Yanımdan Geçip Giden Kimdi? Naif Karabatak Yoksa gözleriyle de mi selam verdi, bilmiyorum. Soğukta düşünmekte zor oluyor mu bilmiyorum ama yanımdan geçip giden kadını bir türlü çıkaramadım. Tanıyordum, orası kesindi. Ee burası bizim memleket değil, gurbet eldeyiz, öyle çok tanıdık da olmaz ama ben bu yüzü bir yerden hatırlıyorum ama nereden? Hem üşüyorum, hem düşünüyorum.
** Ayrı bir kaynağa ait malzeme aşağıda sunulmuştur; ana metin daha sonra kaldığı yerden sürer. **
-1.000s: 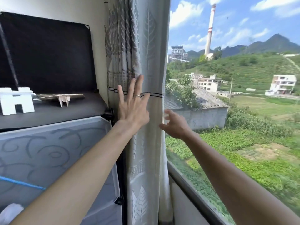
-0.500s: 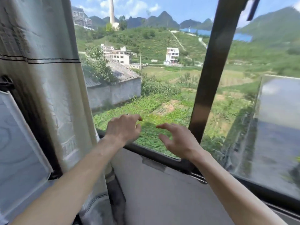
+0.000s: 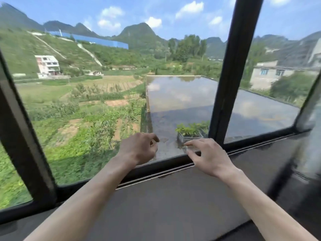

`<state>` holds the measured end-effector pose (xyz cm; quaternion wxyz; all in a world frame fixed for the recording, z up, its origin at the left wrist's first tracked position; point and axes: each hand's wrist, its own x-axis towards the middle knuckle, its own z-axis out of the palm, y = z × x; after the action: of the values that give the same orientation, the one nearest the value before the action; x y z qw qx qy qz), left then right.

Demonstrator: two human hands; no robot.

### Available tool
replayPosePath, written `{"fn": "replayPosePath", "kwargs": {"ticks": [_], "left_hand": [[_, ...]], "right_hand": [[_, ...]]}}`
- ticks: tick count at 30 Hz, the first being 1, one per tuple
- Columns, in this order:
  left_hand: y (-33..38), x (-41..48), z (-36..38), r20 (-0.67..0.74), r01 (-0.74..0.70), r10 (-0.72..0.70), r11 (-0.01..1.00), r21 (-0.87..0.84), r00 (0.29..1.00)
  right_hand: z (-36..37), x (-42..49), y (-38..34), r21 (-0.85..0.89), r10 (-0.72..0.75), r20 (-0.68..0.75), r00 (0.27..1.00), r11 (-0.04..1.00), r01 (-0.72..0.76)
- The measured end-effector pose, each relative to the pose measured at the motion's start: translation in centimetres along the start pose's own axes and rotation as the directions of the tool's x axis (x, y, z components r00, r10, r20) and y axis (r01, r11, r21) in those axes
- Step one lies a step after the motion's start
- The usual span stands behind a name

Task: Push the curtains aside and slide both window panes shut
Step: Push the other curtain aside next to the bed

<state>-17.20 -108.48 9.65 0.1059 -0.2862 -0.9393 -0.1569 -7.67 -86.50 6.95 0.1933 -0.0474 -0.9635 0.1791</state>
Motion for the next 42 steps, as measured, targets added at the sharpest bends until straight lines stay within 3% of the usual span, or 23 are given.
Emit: {"fn": "replayPosePath", "kwargs": {"ticks": [9,18,29,38,42], "left_hand": [[24.0,11.4,8.4,0.085,-0.193,0.219,0.951,-0.242,0.972],[42.5,20.8,14.0,0.072,-0.373,0.433,0.84,-0.394,0.898],[57.4,37.4,20.2,0.008,-0.568,0.647,0.675,-0.471,0.762],[69.7,51.5,26.2,-0.135,-0.543,0.622,0.531,-0.65,0.771],[76.7,56.9,30.1,-0.151,-0.473,0.577,0.463,-0.75,0.803]], "right_hand": [[-13.9,-6.2,21.9,-0.133,0.315,-0.173,0.933,0.931,-0.339],[-21.5,-6.6,36.3,-0.147,0.476,-0.289,0.831,0.835,-0.53],[-27.8,2.1,52.5,-0.135,0.565,-0.432,0.703,0.73,-0.67],[-34.3,8.3,66.6,0.07,0.586,-0.568,0.578,0.734,-0.675],[-36.8,11.6,74.2,0.148,0.576,-0.591,0.565,0.766,-0.626]]}}
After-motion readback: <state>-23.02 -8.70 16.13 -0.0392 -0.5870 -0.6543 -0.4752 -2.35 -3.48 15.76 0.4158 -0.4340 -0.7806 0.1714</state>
Yani ben ikisini birden yapıyorum. Üşürken düşünmek, düşünürken üşümek pek kolay değil. Ama Descartes, “Düşünüyorum, öyleyse varım” demiş, “Üşüyorum, öyleyse varım” diye özlü bir söz söylememiş. Bu ikisi ve bu ikisi arasında ortaya atılan tüm iddialar yersizdir, gereksizdir, lüzumsuzdur.. dı dı dıdı… Neyse ben bu hanım kızı bir yerden hatırlıyordum. Hani kadının sadece yüzü görünüyordu. Tamam, insanların yürüyüşü de tanıdık gelirdi, bakışı tanıdık gelirdi, hatta gülüşü, konuşması, ses tonu, mimikleri… Her insanı, diğer insandan ayıran yüzlerce farklı özellik vardı. Aynı gibi görünebilirdi ama dikkat ettiğinizde aynı olmadığını anlardınız. Bu bazen konuşma olur, bazen konuşmaya destek sağlayan el hareketi, yüz mimiği, kaş ve göz oynatması veya bakışlar. Derin bakışlar, anlamlı bakışlar, anlamsız bakışlar, boş boş bakan gözler, aptal aptal bakan yüzler. Daha da ilginci sesin tonu, rengi, ağızdan çıkışı, kulağa gelişi, titremesi, düzgün akması.. Hepsi bir insanı, diğer insandan ayıran özelliklerdendir. Birimizi bir diğerimizden ayıran yüzlerce farklılık ve yüzlerce şahsına münhasır tavır ve davranışlar vardır. İşte kafamızda yer eden asıl bunlardır. Yoksa hepimiz beyazız. Siyah olsak “ırkçılığın ne menem bir şey” olduğunu bizzat yaşayarak öğreniriz ama hepimiz beyazız. Çocukluğumda Çinlilerin hep birbirine benzediğinden çok emindim.